Pictures do not belong in the copy. Write out exactly the lines from the one containing "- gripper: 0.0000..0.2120" through the end of the data.

*** Block opens ***

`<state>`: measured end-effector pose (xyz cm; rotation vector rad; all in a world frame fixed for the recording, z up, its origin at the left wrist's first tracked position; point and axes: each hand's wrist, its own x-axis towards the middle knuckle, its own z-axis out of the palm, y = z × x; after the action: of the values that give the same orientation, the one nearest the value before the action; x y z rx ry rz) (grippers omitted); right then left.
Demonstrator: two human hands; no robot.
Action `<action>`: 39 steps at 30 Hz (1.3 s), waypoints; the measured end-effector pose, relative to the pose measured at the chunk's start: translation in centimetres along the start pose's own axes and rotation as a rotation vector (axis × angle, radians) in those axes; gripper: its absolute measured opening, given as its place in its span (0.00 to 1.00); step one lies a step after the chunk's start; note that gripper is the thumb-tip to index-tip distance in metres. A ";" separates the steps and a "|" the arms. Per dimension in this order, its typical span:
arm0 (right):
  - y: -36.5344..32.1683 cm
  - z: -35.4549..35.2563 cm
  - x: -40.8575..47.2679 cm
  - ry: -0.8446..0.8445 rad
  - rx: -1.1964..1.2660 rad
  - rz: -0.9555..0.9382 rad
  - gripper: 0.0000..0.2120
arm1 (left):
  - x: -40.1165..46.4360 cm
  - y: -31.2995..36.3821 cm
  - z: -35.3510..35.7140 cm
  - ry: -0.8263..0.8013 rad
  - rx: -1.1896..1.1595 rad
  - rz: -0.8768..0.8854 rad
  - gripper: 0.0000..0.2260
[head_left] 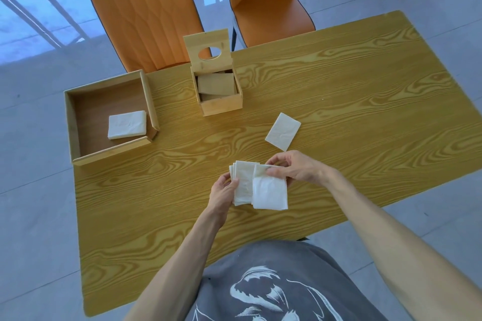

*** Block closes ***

• [Answer area]
  - gripper: 0.0000..0.2120
arm1 (left):
  - x: -40.1165..46.4360 cm
  - y: -31.2995..36.3821 cm
  - z: -35.3510..35.7140 cm
  - ry: -0.8263..0.8013 rad
  - rx: -1.1896..1.1595 rad
  - rz: -0.8768..0.8854 rad
  - gripper: 0.0000..0.2260
[head_left] 

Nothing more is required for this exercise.